The answer must be every line below that holds the word "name".

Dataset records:
○ ○ ○

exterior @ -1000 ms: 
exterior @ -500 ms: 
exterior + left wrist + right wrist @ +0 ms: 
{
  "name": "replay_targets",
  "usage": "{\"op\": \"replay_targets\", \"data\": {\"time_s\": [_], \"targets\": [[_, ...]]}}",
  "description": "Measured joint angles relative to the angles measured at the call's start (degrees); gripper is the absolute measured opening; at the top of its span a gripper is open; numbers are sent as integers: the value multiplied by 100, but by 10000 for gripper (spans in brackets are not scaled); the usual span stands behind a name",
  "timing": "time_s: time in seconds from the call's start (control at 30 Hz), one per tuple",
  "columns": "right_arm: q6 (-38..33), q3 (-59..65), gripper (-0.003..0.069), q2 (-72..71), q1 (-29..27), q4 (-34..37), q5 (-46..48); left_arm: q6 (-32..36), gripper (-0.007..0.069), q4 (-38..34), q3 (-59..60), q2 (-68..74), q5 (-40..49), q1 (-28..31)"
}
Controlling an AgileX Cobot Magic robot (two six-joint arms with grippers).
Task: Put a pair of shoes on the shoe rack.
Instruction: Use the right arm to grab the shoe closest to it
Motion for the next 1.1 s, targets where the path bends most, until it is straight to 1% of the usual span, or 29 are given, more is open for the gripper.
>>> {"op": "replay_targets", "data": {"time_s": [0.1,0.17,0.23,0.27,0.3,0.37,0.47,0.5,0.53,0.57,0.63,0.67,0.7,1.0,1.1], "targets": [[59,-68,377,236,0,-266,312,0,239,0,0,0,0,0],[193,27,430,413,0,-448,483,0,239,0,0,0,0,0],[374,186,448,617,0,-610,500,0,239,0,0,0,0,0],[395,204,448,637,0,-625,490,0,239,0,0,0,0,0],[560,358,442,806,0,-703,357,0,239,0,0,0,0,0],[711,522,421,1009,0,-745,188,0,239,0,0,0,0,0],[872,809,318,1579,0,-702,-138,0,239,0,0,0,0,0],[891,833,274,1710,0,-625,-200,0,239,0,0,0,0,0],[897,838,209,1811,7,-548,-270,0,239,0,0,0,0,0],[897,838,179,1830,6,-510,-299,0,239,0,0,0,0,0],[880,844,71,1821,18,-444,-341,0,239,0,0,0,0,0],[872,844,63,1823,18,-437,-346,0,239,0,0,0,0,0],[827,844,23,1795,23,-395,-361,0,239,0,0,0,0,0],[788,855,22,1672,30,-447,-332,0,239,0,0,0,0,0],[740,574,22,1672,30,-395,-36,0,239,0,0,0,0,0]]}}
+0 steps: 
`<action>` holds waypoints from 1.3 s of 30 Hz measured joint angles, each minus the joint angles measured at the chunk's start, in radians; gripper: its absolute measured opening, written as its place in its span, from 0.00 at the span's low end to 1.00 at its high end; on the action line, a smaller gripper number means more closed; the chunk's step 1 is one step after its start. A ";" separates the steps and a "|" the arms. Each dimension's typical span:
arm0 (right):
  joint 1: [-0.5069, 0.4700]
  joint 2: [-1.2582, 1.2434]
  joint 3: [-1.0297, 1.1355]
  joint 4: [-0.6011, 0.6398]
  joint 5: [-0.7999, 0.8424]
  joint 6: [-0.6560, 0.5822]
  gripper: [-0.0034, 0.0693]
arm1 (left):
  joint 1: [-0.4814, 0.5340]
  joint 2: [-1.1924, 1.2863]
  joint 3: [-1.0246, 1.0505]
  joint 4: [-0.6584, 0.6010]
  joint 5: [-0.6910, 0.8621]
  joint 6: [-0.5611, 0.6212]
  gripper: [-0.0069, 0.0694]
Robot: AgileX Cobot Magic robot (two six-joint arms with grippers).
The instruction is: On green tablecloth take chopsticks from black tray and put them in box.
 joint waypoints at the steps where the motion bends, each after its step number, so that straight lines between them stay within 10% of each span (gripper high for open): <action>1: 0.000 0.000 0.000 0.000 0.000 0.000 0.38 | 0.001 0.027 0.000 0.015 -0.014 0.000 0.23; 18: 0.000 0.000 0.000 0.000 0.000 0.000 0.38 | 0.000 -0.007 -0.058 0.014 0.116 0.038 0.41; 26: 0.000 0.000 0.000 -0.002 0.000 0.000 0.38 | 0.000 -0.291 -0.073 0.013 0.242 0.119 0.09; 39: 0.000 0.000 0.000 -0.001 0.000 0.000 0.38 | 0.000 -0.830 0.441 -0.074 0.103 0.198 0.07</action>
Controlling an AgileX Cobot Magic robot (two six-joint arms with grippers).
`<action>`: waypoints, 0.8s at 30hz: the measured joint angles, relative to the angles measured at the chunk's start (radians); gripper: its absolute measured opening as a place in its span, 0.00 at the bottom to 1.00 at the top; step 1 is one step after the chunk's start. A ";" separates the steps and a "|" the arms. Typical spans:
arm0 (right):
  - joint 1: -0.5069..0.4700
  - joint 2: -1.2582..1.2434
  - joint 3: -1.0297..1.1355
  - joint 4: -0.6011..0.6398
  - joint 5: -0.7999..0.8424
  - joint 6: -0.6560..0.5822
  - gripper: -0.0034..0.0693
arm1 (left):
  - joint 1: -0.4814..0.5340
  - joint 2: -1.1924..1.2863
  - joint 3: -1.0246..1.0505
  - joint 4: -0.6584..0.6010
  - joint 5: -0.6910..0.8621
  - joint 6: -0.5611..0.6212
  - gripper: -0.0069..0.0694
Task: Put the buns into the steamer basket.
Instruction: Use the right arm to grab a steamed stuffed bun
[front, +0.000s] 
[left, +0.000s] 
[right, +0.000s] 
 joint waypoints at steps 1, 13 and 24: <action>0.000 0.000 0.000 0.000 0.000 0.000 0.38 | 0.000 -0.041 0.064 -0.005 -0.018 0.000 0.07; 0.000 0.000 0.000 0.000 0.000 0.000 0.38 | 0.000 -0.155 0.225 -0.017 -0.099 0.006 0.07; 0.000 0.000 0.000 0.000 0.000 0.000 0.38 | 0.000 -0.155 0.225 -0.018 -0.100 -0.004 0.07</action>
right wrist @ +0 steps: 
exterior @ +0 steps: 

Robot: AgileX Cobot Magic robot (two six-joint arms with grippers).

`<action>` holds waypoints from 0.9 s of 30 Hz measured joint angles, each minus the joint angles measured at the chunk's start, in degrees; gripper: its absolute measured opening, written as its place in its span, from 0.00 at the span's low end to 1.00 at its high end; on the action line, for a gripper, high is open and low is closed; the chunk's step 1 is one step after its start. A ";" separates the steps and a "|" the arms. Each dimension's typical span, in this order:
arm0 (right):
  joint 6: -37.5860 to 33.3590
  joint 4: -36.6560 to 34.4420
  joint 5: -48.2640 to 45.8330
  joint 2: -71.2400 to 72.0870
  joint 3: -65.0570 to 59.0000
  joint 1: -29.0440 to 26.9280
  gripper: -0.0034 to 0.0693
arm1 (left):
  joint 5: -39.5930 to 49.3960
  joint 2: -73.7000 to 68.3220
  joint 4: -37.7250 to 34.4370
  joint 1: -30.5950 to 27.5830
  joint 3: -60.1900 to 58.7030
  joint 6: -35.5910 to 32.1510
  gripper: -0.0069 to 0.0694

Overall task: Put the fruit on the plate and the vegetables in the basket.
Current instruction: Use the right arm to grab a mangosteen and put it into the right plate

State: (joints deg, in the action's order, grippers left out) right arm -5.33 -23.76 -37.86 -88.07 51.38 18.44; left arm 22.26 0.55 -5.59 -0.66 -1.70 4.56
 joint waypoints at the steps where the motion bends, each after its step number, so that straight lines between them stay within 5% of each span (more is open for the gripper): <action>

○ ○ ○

● Task answer:
  "name": "replay_targets",
  "description": "Measured joint angles relative to the angles measured at the call's start (degrees); gripper is the absolute measured opening; at the top of its span a gripper is open; numbers are sent as integers: the value multiplied by 100, but by 10000 for gripper (spans in brackets are not scaled); the usual span stands behind a name",

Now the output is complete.